▶ **TASK ITEM**
Return the whole listing unchanged. Drop the images.

▶ **INPUT DATA**
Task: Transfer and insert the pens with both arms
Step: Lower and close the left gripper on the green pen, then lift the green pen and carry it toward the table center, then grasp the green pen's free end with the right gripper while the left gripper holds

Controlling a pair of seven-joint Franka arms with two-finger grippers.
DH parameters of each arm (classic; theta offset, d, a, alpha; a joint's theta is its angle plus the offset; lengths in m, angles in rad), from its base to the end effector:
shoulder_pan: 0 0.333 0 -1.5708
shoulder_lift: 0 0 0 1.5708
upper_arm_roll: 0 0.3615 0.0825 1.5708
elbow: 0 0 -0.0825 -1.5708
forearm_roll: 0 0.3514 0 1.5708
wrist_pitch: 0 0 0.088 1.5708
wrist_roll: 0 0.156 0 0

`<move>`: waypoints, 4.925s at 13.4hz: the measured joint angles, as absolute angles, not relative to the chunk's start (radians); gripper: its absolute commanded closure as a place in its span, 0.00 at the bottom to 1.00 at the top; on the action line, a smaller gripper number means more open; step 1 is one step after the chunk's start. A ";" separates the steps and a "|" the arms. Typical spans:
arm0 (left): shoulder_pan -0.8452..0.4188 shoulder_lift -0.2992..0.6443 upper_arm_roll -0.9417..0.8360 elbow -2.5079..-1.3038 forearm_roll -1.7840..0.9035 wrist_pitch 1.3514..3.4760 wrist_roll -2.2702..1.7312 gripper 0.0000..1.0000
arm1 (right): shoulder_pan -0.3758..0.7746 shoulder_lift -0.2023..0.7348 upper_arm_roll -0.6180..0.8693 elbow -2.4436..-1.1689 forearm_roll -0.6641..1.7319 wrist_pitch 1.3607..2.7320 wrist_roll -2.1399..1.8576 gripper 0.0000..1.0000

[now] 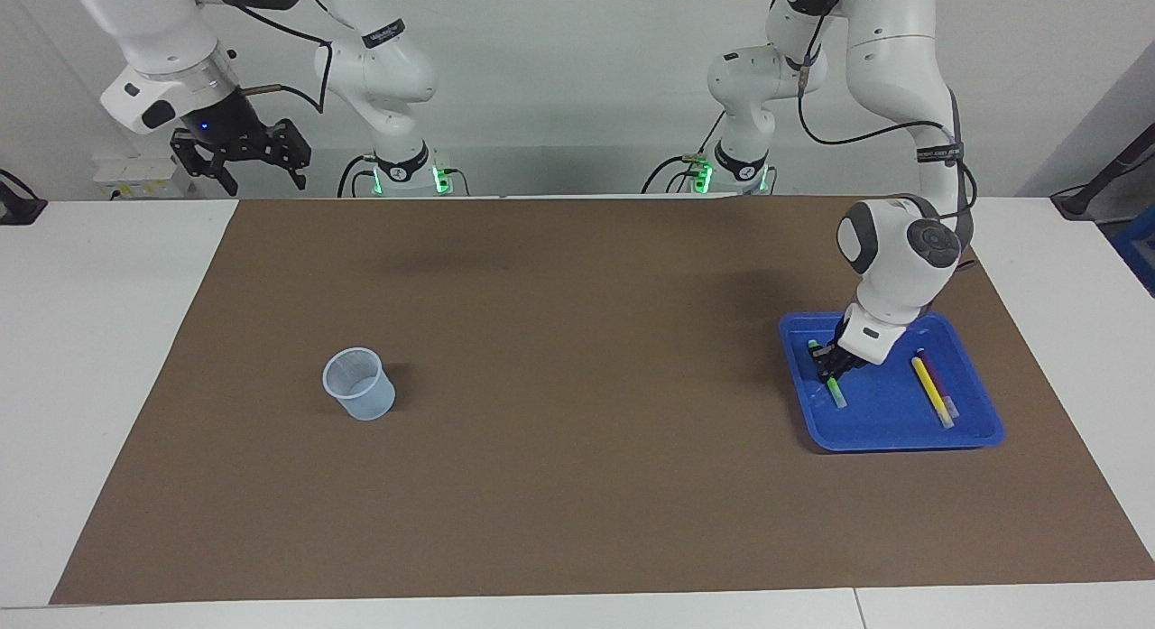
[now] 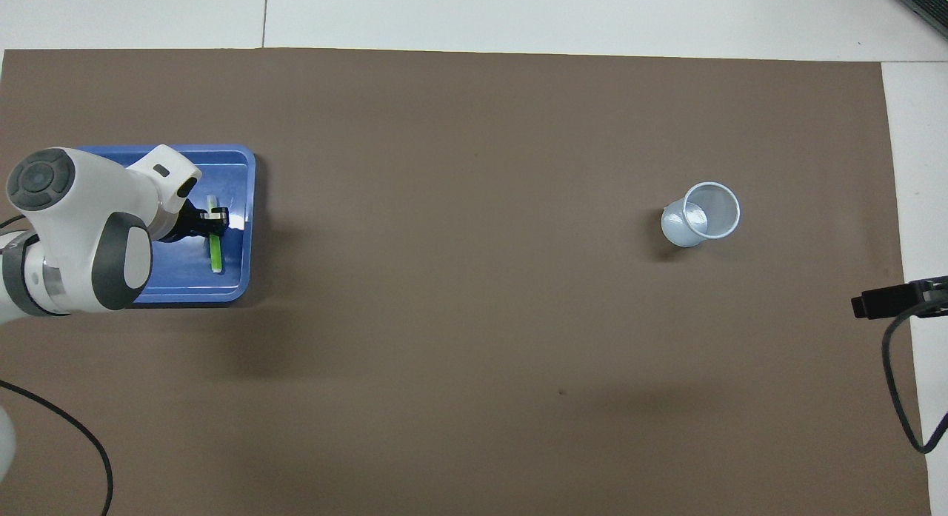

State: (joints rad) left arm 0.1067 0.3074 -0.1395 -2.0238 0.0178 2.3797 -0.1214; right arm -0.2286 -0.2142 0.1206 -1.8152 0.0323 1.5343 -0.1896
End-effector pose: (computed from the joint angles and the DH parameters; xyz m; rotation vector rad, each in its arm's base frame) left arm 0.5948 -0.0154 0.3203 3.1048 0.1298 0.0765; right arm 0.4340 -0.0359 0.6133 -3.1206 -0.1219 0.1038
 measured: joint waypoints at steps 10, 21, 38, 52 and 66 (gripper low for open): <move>0.095 0.252 -0.147 -1.823 0.017 2.054 -0.302 1.00 | -0.230 -0.214 0.118 -1.819 0.032 1.549 -0.190 0.00; -0.113 0.157 -0.179 -1.812 -0.064 1.964 -1.006 1.00 | -0.228 -0.214 0.121 -1.824 0.032 1.558 -0.190 0.00; -0.555 0.084 -0.206 -1.800 -0.186 2.138 -1.993 1.00 | -0.212 -0.239 0.113 -1.833 0.332 1.525 -0.279 0.00; -0.675 0.091 -0.209 -1.852 -0.232 2.477 -2.245 1.00 | -0.154 -0.202 0.115 -2.054 0.792 1.712 -0.286 0.00; -0.698 0.114 -0.209 -1.866 -0.233 2.677 -2.250 1.00 | -0.072 -0.205 0.122 -2.065 0.800 1.791 -0.256 0.56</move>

▶ **ANSWER TO THIS TASK**
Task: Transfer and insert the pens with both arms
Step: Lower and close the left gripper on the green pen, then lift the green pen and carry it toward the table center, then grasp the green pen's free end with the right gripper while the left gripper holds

Controlling a pair of seven-joint Franka arms with two-finger grippers.
DH parameters of each arm (classic; theta offset, d, a, alpha; a joint's theta is its angle plus the offset; lengths in m, angles in rad), from its base to the end effector:
shoulder_pan: 0 0.333 0 -1.5708
shoulder_lift: 0 0 0 1.5708
upper_arm_roll: 0 0.3615 0.0825 1.5708
elbow: 0 0 -0.0825 -1.5708
forearm_roll: 0 0.3514 0 1.5708
wrist_pitch: 0 0 0.088 1.5708
wrist_roll: 0 0.156 0 0

`<move>`: waypoints, 4.925s at 13.4hz: the measured joint angles, as absolute angles, not relative to the chunk's start (radians); gripper: its absolute commanded closure as a place in its span, 0.00 at the bottom to 1.00 at the top; on the action line, a smaller gripper number means more open; step 1 is one step after the chunk's start. A ";" separates the steps and a "|" the arms. Typical spans:
arm0 (left): shoulder_pan -0.8452..0.4188 shoulder_lift -0.2992..0.6443 upper_arm_roll -0.9417..0.8360 elbow -2.5079..-1.3038 forearm_roll -1.7840..0.9035 wrist_pitch 1.3514..3.4760 wrist_roll -2.2702..1.7312 gripper 0.0000..1.0000
arm1 (right): shoulder_pan -0.3758..0.7746 shoulder_lift -0.2023..0.7348 upper_arm_roll -0.6180..0.8693 elbow -2.4436..-1.1689 forearm_roll -0.6641..1.7319 wrist_pitch 1.3607..2.7320 wrist_roll -2.1399..1.8576 gripper 0.0000..1.0000

[now] 
[now] 

State: (joints rad) left arm 0.1067 0.3074 -0.1395 -2.0238 0.0178 2.3797 -0.1214; right arm -0.2286 -0.2142 0.1206 -1.8152 0.0323 1.5343 -0.1896
End-effector pose: (computed from the joint angles and the DH parameters; xyz m; rotation vector rad, each in its arm's base frame) left arm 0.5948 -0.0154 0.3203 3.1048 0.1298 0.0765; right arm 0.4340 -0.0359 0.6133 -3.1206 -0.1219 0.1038
 measured: joint waypoints at steps 10, 21, 38, 52 and 66 (gripper low for open): <move>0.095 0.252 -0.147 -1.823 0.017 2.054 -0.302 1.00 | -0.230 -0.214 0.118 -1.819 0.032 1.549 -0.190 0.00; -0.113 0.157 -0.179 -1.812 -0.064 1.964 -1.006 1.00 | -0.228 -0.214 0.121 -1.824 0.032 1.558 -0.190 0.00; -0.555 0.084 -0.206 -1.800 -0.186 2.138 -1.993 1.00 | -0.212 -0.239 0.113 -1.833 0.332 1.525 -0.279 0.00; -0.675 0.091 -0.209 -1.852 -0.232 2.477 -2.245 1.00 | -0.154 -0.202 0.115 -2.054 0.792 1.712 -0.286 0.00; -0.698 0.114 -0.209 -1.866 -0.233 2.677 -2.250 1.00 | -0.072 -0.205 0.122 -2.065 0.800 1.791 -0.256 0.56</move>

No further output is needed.